Attempting to predict the growth rate of the Irish economy based on Gross Domestic Product (GDP), an internationally recognized measure, is often seen as a pointless endeavor. Currently, GDP can often give a misleading picture, as this figure is deeply influenced by the tax-funded activities of multinational corporations.
For this reason, the European Commission’s latest forecast that GDP fell by around 1.9% last year and will increase by just 1.2% in 2024 did not attract much attention. As the committee itself points out, last year’s GDP recession is generally dismissed as “technical” because the domestic economy held up well last year.
Nevertheless, there is an underlying trend here that is worth noting. The EU economy, where Ireland’s main market is located, is slowing. And this is also affecting Ireland. Corporate investment, which is sensitive to demand, is lackluster at best. Although consumer spending is supported by a strong job market, rising interest rates and the cost-of-living crisis are hitting hard here as well.
None of this is all that surprising, nor should it be a reason for undue concern. Unemployment remains low and Ireland’s public finances are healthy. A recovery in the EU economy, coupled with lower interest rates, should support Ireland’s outlook over the next two to three years. Inflation is falling and, encouragingly, the committee believes Ireland’s inflation rate will average 2.2% in 2024 and fall below 2% next year. This will come as a great relief to consumers, even if actual price levels remain high.

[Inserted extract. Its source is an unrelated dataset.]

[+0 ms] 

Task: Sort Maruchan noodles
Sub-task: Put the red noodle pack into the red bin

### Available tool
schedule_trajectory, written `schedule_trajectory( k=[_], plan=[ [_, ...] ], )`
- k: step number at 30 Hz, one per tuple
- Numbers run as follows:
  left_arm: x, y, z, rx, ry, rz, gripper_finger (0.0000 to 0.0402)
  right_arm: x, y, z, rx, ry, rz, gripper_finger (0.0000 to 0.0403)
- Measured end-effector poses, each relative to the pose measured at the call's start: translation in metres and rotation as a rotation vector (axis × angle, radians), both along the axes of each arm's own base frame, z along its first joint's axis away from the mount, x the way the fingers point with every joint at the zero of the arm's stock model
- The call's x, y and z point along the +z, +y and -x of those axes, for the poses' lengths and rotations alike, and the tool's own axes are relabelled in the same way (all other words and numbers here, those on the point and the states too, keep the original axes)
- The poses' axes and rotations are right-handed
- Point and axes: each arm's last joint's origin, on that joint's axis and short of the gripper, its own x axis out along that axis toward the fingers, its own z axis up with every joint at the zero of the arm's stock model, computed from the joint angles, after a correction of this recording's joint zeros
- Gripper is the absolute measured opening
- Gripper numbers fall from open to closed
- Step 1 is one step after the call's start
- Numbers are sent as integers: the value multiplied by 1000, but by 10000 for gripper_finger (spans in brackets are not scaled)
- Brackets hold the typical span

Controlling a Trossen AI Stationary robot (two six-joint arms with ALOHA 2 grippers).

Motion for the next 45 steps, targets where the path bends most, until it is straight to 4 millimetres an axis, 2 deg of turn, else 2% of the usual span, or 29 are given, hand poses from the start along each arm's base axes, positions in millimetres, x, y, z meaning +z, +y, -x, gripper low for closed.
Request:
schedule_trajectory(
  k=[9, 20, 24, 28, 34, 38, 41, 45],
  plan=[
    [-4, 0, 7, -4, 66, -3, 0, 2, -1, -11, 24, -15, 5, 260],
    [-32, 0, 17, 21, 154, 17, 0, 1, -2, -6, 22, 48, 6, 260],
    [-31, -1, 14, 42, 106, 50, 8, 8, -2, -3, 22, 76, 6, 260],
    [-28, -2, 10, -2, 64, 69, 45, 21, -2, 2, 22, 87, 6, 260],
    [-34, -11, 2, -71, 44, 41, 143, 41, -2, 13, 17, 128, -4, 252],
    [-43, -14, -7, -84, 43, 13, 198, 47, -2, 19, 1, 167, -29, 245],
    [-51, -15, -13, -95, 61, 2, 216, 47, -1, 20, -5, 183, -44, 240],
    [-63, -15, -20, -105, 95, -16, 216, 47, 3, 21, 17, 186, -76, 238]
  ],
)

However, the government needs to bear in mind that the underlying level of economic growth here is likely to be slowing and cannot guarantee that it will outperform the EU average in the long term. Ireland has fared particularly well in recent years, helped by a flood of inward investment since 2015, boosting employment, growth and certain tax revenues. The domestic economy also performed well, supported by solid consumer spending and with government support throughout the pandemic.

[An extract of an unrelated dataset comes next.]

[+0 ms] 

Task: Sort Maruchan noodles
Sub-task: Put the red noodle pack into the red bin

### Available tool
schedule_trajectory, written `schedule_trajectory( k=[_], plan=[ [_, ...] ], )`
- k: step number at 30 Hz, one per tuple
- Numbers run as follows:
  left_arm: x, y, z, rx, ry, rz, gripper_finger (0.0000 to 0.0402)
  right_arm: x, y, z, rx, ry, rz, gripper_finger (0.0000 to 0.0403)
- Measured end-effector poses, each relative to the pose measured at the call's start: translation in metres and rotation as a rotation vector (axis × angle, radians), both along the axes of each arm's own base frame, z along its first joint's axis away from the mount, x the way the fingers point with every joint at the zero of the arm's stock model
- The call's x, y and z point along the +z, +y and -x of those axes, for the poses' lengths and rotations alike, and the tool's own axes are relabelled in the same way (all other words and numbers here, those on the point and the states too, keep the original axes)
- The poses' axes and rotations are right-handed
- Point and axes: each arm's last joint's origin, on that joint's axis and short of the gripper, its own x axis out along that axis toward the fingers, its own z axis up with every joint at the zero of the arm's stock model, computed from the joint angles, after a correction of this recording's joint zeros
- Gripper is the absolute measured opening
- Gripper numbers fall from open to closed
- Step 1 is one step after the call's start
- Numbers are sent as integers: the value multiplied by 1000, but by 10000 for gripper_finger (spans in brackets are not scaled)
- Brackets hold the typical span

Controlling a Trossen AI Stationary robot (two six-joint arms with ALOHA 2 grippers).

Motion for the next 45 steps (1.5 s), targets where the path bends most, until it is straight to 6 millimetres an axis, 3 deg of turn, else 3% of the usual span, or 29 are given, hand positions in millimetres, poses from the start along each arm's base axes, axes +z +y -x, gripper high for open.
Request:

But now the situation is even more complicated. Consumers are still dealing with the fallout from the cost-of-living crisis, while businesses complain of a rising cost base. Ireland faces increased competition for foreign direct investment and new opportunities in this area.
In terms of policy, the time has come to go back to basics. As well as tackling the housing crisis, there are policy challenges that need to be addressed in education and infrastructure. Competitiveness in a broader sense must be supported. Many are long-term, politically unglamorous or sometimes unpopular jobs. But it has to be done.